1. Compressor Impeller Design
1.1. Design Requirements
The design target for the second generation engine is a power output of 10 kW with a thermal efficiency, defined as the equation below, of more than 10%. $$ \eta_\textrm{thermal}=\frac{\text{net power out}}{\text{fuel mass flow rate} \times \text{fuel lower heating value}}=\frac{(1+f)c_p^c T_{t4} \eta_T (1-\Pi^{\frac{1-\gamma^c}{\gamma^c}}) – \frac{c_p^a T_{0}}{\eta_C} (\Pi^{\frac{\gamma^a-1}{\gamma^a}}-1)}{f h_c} $$ For ease of fabrication, the turbine material is selected to be 316 Stainless Steel, which has a yield strength of more than 120 MPa at 650 C. For long term exposure to heat, it has less than 0.1% elongation at 1000 hours at 85 MPa at 650 C [1]. This decision leads to $T_{t4}=650 \text{ C} \approx 920 \text{ K}$.
The second generation engine is expected to have a radial compressor and an axial turbine. A conservative estimation of compressor efficiency and turbine efficiency is made: $\eta_c = 0.8$, $\eta_t = 0.85$.
The fuel is selected to be propane, which has a lower heating value of $h_c = 4.64 \times 10^7$ J / kg.

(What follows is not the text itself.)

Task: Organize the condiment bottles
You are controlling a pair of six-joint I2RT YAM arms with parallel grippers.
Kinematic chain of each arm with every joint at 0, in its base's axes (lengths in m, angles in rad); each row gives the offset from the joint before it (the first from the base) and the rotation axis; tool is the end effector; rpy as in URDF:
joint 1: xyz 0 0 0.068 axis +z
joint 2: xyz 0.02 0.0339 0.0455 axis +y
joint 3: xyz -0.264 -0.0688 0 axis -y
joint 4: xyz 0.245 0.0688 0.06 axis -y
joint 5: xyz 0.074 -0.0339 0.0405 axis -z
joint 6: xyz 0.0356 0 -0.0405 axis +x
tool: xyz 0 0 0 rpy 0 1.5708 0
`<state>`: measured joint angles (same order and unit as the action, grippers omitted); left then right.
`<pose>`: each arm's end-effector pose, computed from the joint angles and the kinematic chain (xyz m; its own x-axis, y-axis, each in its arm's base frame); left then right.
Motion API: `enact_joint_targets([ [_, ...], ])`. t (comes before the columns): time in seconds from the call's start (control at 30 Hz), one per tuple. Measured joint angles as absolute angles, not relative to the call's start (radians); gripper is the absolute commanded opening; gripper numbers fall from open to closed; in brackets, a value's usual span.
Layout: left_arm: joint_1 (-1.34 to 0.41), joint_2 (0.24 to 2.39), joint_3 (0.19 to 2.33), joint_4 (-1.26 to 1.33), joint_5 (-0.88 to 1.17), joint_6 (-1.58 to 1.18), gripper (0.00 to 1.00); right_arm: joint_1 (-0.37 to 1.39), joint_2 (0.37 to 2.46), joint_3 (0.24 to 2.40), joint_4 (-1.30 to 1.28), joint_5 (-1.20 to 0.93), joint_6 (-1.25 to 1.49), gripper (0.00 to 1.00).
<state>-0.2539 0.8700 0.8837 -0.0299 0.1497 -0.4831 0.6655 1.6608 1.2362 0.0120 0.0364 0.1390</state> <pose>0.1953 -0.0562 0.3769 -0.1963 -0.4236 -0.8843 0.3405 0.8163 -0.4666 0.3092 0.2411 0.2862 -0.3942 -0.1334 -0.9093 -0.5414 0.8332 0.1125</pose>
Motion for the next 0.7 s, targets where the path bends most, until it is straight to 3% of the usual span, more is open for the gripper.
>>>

Some common assumptions are made to the rest of the variables:
- $c_p^a = 1004$ J⋅kg$^{−1}$⋅K$^{−1}$
- $c_p^c = 1200$ J⋅kg$^{−1}$⋅K$^{−1}$
- $\gamma^a = 1.4$
- $\gamma^c = 1.3$
- Compressor Inlet Tempurature $T_0 = 298$ K
Now, plotting $\eta_\textrm{thermal}$ vs pressure ratio $\Pi$ using this code, we have 
The pressure ratio is set to 4.0 to maximize specific work. At this design point, specific work is 78,700 J/kg and $\eta_\textrm{thermal}$ is predicted to be 12.3%. Fuel-to-air ratio at design point is calculated as $$f = \frac{c^c_p T_{t4} – c_p^a T_{t3}}{h_c-c_p^c T_{t4}}= 1.376%$$, where $T_{t3}$ is calculated as $$T_{t3} = T_0 (\frac{\Pi^{(\gamma^a-1)/\gamma^a}-1}{\eta_c}+1) = 479 \text{ K}$$.
According to specific work, in order to have 10 kW output, we need a massflow rate of 0.127 kg/s. This is less than half of the massflow rate designed for Gentoo. Due to a previous calculation error, a massflow rate of 0.128 kg/s will be used for the rest of the documents.
Aiming for a compact size, to get to this kind of pressure ratio is almost required to go with hybrid or full ceramic bearings. A very cost effective choice is this hybrid ceramic bearing from GRW, which is rated at 160,000 rpm. So, let’s set the upper limit of spool speed to 160,000 rpm. Other bearing choices for this speed would be: CXMC-1980 and HY KH 61900 C TA.
Due to the limitation of fabrication equipment, we can process rod stock with a diameter up to 200 mm. Say, half of the diameter is reserved for diffuser, the impeller diameter $D_w \leq 100$ mm.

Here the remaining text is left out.